Dark matter at the LHC

大型强子对撞机中的暗物质

• 批准号: 272276904
• 负责人: Professor Dr. Joachim Kopp
• 金额: --
• 依托单位: Physikalisches Institut
• 依托单位国家: 德国
• 项目类别: Research Units
• 财政年份: 2015
• 资助国家: 德国
• 起止时间: 2014-12-31 至 2018-12-31
• 项目状态: 已结题
• 来源: https://gepris.dfg.de/gepris/projekt/272276904?language=en
• 关键词: Dark; matter; LHC

With the advent of modern particle cosmology, particle physics and astrophysics have moved closer together than ever before.
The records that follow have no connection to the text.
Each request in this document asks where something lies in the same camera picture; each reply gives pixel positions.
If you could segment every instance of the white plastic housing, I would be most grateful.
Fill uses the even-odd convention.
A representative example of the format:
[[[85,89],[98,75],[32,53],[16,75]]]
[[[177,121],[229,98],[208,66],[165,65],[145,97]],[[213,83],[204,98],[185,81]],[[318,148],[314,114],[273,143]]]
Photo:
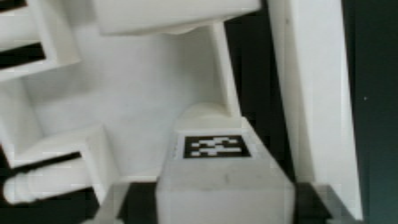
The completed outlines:
[[[330,185],[362,219],[341,1],[270,0],[298,181]]]
[[[177,32],[256,11],[259,0],[94,0],[105,34]]]

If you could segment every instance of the rectangular slot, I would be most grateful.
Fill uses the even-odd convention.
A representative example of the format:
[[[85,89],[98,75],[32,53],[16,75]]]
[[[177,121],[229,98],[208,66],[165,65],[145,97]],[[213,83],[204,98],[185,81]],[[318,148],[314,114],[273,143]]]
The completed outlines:
[[[26,6],[26,0],[0,0],[0,13]]]
[[[0,70],[46,59],[41,43],[0,52]]]

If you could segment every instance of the black gap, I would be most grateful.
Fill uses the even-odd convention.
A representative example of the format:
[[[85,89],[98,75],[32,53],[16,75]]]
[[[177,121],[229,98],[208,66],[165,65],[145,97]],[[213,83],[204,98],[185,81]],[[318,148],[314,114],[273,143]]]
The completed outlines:
[[[50,165],[53,165],[57,163],[62,163],[67,160],[78,159],[80,157],[82,157],[80,152],[74,152],[69,155],[64,155],[64,156],[60,156],[60,157],[53,158],[53,159],[48,159],[48,160],[44,160],[44,161],[41,161],[41,162],[37,162],[34,164],[28,164],[26,166],[12,169],[12,171],[16,173],[26,172],[28,170],[39,169],[41,167],[50,166]]]
[[[46,59],[41,43],[0,52],[0,70]]]
[[[295,185],[295,224],[325,224],[332,218],[309,183]]]
[[[266,1],[225,23],[240,108],[289,180],[295,181]]]
[[[158,223],[154,191],[156,183],[133,183],[129,185],[117,216],[117,218],[122,219],[124,224]]]
[[[25,0],[0,0],[0,13],[26,6]]]

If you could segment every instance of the white panel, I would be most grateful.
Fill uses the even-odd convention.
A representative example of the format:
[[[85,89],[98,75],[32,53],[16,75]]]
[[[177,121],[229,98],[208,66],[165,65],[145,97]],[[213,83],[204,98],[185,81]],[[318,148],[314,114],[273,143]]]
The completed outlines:
[[[341,1],[268,6],[298,181],[330,184],[362,219]]]

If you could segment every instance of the white cylindrical knob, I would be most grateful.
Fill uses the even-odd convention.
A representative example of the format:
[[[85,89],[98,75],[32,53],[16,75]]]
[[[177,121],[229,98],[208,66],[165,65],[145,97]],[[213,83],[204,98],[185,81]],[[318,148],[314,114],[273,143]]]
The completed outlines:
[[[10,204],[30,203],[90,187],[83,159],[50,165],[18,174],[3,185],[3,197]]]
[[[0,52],[41,42],[28,7],[0,13],[0,31]]]
Discoveries in particle physics have direct consequences for our understanding of the cosmos - for instance, the expansion history of the Universe depends crucially on the number and masses of elementary particle species.The see-saw mechanism for neutrino mass generation, together with the dynamics of the electroweak theory, is the basis for leptogenesis, which could provide an explanation for the observed baryon asymmetry of the Universe. Similarly, astrophysical and cosmological observations are among the most sensitive tools for studying elementary particles, providing for instance the strongest limits on neutrino masses.The most widely sought-after connection between astrophysics and particle physics is the nature of dark matter (DM). While its particle physics nature is still unknown, there are reasons to believe that its mass, as well as the masses of any other new particles responsible for its coupling to SM fields, is at the electroweak scale, and its couplings are similar to the SM gauge couplings. In this scenario, often called the "WIMP (weakly interacting massive particle) miracle", the observed abundance of DM in the Universe can be understood through thermal freeze-out. Most crucially for particle physics, this would also imply that direct production of DM is within reach of the LHC. There, DM production would leave telltale traces in form of signatures with missing transverse energy.A number of potential signals from direct and indirect DM searches could point towards DM particles around the electroweak scale. Perhaps the most notable of these signals is the excess gamma ray flux from the Galactic Center region [11-13], which can be explained by annihilation of an O(40 GeV) DM particle to b quarks or leptons. While the gamma ray excess, as well as the other anomalous signals discussed in the literature, may be due to underestimated experimental or astrophysical backgrounds, it is intriguing that some of these signals could point towards DM physics within reach of the LHC.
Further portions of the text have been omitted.